Institute of Liver and Digestive Health, Royal Free Hospital, London, UK.
Liver Int. 2013 Mar;33(3):398-409. doi: 10.1111/liv.12047.
Patients with cirrhosis frequently develop renal dysfunction, a proportion of who do not fulfill criteria for hepatorenal syndrome (HRS). We hypothesized that the kidneys in these patients would exhibit histological and biomarker evidence of kidney injury. We looked specifically for TLR expression as they may mediate kidney injury.

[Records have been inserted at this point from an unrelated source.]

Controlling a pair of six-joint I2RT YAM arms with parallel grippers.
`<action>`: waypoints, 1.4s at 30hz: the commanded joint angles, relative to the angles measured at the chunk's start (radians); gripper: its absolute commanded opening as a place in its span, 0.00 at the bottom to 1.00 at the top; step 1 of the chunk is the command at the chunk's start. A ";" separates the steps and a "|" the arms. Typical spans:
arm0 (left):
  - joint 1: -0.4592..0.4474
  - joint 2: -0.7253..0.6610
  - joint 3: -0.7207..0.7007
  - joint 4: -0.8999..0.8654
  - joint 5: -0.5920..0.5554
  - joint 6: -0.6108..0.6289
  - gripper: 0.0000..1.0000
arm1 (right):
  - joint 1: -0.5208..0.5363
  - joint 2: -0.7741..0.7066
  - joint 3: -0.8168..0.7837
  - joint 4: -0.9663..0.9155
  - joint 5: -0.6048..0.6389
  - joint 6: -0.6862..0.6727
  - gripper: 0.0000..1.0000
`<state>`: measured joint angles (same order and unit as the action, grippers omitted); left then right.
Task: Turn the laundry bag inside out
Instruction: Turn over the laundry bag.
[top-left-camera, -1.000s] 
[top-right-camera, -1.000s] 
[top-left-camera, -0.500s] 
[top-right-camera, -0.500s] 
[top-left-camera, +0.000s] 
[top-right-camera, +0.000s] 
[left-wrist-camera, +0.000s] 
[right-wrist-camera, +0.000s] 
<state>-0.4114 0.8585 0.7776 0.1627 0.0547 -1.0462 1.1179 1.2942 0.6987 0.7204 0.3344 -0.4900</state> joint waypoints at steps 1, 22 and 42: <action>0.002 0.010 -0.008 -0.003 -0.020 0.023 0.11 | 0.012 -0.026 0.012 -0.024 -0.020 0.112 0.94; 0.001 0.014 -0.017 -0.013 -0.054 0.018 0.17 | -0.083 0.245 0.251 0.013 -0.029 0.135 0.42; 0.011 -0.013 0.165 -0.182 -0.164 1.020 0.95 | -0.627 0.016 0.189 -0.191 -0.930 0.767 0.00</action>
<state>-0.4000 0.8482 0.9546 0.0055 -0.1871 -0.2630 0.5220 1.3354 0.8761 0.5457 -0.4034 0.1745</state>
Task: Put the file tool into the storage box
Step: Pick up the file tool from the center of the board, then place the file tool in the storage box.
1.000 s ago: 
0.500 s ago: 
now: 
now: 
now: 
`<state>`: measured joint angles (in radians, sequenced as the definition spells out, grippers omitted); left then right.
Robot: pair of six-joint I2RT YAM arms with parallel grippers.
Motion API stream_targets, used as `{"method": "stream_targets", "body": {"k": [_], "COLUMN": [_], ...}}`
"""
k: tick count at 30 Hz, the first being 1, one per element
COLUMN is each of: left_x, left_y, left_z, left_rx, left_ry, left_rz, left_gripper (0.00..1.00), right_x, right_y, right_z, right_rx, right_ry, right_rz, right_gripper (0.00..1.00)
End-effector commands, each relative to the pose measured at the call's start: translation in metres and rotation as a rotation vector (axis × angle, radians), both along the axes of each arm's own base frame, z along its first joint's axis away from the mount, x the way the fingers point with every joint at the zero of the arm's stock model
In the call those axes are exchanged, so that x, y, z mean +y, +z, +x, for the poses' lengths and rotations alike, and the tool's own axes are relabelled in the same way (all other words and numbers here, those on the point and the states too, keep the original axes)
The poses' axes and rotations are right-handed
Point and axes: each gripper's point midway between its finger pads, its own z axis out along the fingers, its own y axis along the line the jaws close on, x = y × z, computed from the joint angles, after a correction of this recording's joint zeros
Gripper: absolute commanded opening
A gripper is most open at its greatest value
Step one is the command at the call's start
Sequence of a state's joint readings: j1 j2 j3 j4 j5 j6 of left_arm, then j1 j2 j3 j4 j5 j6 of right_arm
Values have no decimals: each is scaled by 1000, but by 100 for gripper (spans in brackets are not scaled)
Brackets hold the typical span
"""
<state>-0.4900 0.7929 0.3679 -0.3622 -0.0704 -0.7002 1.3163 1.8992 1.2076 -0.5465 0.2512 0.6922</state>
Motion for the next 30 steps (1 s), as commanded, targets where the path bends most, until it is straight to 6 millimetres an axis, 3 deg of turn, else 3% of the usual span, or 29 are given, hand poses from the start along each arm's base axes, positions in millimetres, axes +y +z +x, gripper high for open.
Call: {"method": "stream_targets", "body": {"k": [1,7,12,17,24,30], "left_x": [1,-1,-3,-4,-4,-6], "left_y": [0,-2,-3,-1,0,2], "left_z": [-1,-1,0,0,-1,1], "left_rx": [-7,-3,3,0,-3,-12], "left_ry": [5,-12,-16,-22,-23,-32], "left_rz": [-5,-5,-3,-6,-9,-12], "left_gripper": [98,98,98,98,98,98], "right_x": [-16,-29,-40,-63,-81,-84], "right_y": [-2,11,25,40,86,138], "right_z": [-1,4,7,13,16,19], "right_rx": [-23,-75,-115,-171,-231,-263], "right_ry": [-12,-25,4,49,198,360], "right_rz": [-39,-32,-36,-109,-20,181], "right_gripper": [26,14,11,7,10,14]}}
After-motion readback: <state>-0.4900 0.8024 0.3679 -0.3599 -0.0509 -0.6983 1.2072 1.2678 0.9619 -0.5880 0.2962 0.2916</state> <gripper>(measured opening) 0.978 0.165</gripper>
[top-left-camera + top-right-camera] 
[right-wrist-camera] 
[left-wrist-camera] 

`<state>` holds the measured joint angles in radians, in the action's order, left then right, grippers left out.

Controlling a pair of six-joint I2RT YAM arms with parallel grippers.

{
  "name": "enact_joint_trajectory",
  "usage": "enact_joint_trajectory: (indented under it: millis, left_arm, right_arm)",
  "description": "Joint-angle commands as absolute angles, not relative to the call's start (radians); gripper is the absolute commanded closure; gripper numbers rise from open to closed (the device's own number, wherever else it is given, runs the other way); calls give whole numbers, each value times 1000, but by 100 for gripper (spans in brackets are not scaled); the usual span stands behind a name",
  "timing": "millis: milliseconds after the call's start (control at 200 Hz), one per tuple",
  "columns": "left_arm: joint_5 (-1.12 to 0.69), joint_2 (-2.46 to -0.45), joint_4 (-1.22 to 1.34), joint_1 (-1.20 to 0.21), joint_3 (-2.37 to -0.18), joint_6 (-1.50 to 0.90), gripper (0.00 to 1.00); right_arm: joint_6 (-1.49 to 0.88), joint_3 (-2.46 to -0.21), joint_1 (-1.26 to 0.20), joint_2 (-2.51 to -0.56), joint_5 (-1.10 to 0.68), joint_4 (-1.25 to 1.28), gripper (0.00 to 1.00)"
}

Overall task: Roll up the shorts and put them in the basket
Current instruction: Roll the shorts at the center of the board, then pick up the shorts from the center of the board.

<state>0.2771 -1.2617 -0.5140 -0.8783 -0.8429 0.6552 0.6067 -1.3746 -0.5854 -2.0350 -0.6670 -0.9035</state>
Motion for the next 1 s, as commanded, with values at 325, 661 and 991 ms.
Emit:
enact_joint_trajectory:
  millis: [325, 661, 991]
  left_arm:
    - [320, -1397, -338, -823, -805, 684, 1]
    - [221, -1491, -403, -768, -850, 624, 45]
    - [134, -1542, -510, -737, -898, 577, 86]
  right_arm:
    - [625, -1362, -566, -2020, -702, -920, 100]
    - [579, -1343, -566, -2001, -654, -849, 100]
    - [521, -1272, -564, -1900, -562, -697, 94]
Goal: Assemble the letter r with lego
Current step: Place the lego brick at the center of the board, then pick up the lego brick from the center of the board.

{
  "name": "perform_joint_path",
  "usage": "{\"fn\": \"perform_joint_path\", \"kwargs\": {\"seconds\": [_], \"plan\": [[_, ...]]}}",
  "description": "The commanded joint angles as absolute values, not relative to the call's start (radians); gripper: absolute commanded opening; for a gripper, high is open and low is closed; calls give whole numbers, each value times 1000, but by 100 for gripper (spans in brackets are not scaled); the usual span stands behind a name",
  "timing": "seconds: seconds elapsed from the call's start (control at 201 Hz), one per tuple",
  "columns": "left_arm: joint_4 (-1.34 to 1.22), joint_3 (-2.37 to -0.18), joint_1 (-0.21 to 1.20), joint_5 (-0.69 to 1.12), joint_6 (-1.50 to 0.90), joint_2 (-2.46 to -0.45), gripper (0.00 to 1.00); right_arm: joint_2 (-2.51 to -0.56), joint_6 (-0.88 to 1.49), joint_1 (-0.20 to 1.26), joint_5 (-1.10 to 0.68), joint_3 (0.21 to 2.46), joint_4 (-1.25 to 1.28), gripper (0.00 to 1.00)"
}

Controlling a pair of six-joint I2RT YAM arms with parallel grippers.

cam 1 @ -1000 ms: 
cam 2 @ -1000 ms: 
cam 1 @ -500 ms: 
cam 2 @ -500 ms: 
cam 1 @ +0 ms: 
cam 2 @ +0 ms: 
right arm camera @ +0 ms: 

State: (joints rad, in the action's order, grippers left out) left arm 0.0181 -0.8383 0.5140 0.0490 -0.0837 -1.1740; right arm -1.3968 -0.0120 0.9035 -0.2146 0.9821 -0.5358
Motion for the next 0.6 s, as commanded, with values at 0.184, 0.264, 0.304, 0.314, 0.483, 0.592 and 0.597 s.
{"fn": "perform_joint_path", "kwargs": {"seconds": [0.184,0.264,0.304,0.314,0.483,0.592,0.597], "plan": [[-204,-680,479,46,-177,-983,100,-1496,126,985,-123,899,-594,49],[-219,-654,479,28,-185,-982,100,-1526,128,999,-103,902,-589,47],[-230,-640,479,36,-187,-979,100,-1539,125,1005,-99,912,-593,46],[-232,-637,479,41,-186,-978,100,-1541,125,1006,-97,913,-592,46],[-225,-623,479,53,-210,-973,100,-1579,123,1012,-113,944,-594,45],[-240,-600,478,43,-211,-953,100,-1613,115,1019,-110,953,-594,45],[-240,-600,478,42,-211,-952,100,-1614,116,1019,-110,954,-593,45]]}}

Sixty seven subjects (6); alcoholic cirrhosis: compensated (9), acute deterioration of alcoholic cirrhosis (52)] were included. Renal dysfunction was defined as a creatinine of >133 μmol/L and/or according to the AKI network criteria. Urinary biomarkers, KIM-1, πGST, αGST and a novel biomarker, urinary TLR4 were measured. Renal biopsies were also available from eight other alcoholic cirrhosis patients (three non-HRS renal dysfunction; five HRS) that were stained for TLR4 and caspase-3.
Fourteen patients developed renal dysfunction, amongst these three had type 2 HRS. KIM-1, πGST and αGST were higher in patients with acute deterioration of cirrhosis compared with patients with compensated cirrhosis, but did not differ between those with and without renal dysfunction. Urinary TLR4 was significantly higher in patients with renal dysfunction associated with infection/inflammation. Kidney biopsies from non-HRS renal dysfunction patients showed tubular damage with evidence of increased tubular expression of TLR4, and caspase-3. Minor changes were observed in HRS patients.
The data provide proof of concept that renal dysfunction in patients with cirrhosis with superimposed inflammation is associated with significant tubular injury and apoptosis and with increased renal expression and urinary excretion of the TLR4, suggesting a potential role of TLR4 as mediator of renal injury.
肝硬化患者常发生肾功能障碍,其中一部分不符合肝肾综合征(HRS)的标准。我们假设这些患者的肾脏会出现组织学和生物标志物证据的肾损伤。我们特别寻找 TLR 表达,因为它们可能介导肾脏损伤。
共纳入 67 例患者(6 例);酒精性肝硬化:代偿期(9 例),急性酒精性肝硬化恶化(52 例)。肾功能障碍定义为肌酐>133 μmol/L 和/或根据 AKI 网络标准。测量尿生物标志物、KIM-1、πGST、αGST 和一种新的生物标志物尿 TLR4。还从另外 8 例酒精性肝硬化患者(3 例非 HRS 肾功能障碍;5 例 HRS)获得肾脏活检,这些患者的 TLR4 和 caspase-3 染色。
14 例患者出现肾功能障碍,其中 3 例为 2 型 HRS。与代偿性肝硬化患者相比,急性恶化的肝硬化患者的 KIM-1、πGST 和αGST 更高,但肾功能障碍患者与无肾功能障碍患者之间无差异。与感染/炎症相关的肾功能障碍患者的尿 TLR4 明显升高。非 HRS 肾功能障碍患者的肾脏活检显示肾小管损伤,并伴有 TLR4 和 caspase-3 表达增加。在 HRS 患者中观察到轻微变化。
数据提供了概念验证,即肝硬化伴炎症加重的患者的肾功能障碍与显著的肾小管损伤和细胞凋亡以及肾脏 TLR4 的表达和尿排泄增加有关,提示 TLR4 可能作为肾脏损伤的介质。